Thanks so much for your comment and have a great day!


----------



## Tee (Mar 26, 2009)

Hi Jackie!

Most of the flowers mentioned in the post can be planted right in the vegetable garden. You can also use the bright beautiful flowers as a border around the garden patch. Before planting, I would double check to make sure the flower you are planting is compatible to the veggies you are planting next to. If you have some ideas, just shoot me an email and we'll find out if it's compatible 

Oh... and no, I've never kept bees myself. I've always been fascinated by bees and ants but never really had the desire to keep them. Let me know if you do decide to start keeping them!

Thanks and have a great day!


----------



## [email protected]_Nettacow (Apr 27, 2010)

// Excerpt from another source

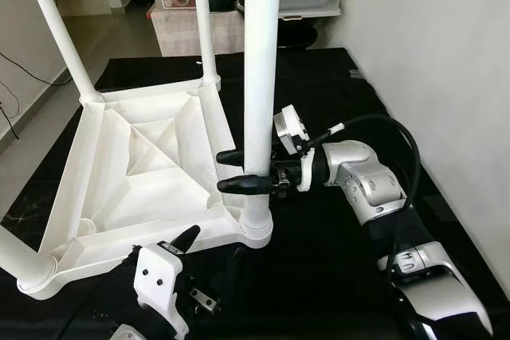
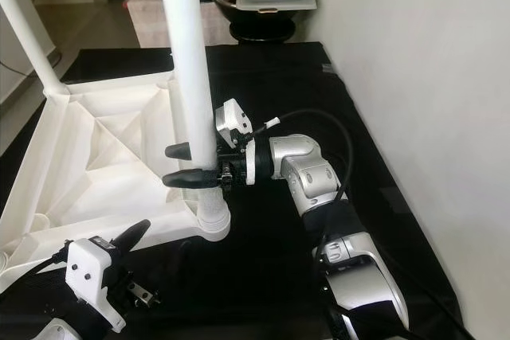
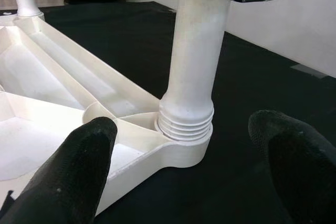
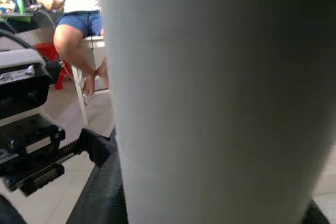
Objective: Building children table
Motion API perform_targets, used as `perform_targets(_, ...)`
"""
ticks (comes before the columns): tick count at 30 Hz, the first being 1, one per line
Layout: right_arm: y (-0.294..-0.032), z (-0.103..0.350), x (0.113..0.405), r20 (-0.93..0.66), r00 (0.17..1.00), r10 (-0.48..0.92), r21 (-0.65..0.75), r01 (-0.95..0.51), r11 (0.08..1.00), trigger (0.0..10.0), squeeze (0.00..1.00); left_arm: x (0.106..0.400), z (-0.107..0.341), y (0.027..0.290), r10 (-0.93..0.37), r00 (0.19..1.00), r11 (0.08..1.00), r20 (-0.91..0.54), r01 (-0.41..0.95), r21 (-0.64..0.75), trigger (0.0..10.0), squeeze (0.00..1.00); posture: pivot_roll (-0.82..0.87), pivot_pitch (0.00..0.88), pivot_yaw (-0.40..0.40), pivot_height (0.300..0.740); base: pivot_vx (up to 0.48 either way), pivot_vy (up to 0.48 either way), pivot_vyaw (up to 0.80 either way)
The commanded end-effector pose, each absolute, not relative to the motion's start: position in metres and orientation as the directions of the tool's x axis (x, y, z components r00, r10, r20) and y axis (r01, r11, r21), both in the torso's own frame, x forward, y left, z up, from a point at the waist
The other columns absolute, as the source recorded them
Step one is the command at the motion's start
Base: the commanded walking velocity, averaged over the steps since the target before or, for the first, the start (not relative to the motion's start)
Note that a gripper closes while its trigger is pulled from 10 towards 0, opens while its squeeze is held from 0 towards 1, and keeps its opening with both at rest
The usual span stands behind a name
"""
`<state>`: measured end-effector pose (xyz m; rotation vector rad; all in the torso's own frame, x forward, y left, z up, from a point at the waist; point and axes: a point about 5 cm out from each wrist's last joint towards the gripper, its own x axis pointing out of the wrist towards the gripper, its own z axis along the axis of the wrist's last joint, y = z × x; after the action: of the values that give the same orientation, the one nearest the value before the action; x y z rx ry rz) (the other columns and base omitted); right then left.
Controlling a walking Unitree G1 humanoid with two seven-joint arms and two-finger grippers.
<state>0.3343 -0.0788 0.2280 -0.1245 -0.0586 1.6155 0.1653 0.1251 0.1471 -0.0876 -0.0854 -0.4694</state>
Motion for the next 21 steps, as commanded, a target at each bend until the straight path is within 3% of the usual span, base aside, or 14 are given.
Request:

I'm super slow in getting around to comment, but I linked to this a while ago on my weekly roundup. The post is under my name. I'm fascinated by bees and hubs is considering getting some hives going - his grandpa kept bees for years and years. Pretty cool - thanks for sharing!
.-= Lenetta @ Nettacow´s last blog ..Birthday Crafting =-.


----------



## Tee (Mar 26, 2009)

Hi Lenetta,

I know what you mean about the commenting - I'm slow about it sometimes too  Bees are truly fascinating and important creatures. Thank you so much for linking to the post! I am glad you enjoyed the post and hope your readers find it useful.

Have a great day!


----------



## Ralph1 (May 21, 2012)

When my purple sage blooms I have bees galore but otherwise very few bees visit my vegetable garden. I have tried sugar water without success. My tomatoes, peppers, and beans are producing very well but my cucumbers are a mass of vines and flowers by the baby cucumbers are forming and then turning yellow telling me no pollination occurred. Wish I could get the honey bees in my garden.


----------



## Cliff (Jul 4, 2012)

Hi, thank you for your post.. this is great information... 
I am growing my first vegetable garden this year and ,,, OMG so many things i would do differently. In my garden are tomatos, cucumbers, red peppers, chili peppers and collards. I made the mistake of planting my cucumbers next to my tomatos!!! First i have plenty of bees all over my garden especially in my cucumber flowers... the problem is the cucumbers are grabbing the tomato plants and they are not growing UPWARD.. I think the cucumbers are pulling the tomatos down? what should i do??


----------



## Cathy_foster (Jun 28, 2014)

I have a vegetable garde and my squash had many blooms but I see no bees I have black eyed Susan's corsipis and zinnias And callas and even some passion fruit growing along gate still no bees. Richmond va. Help


----------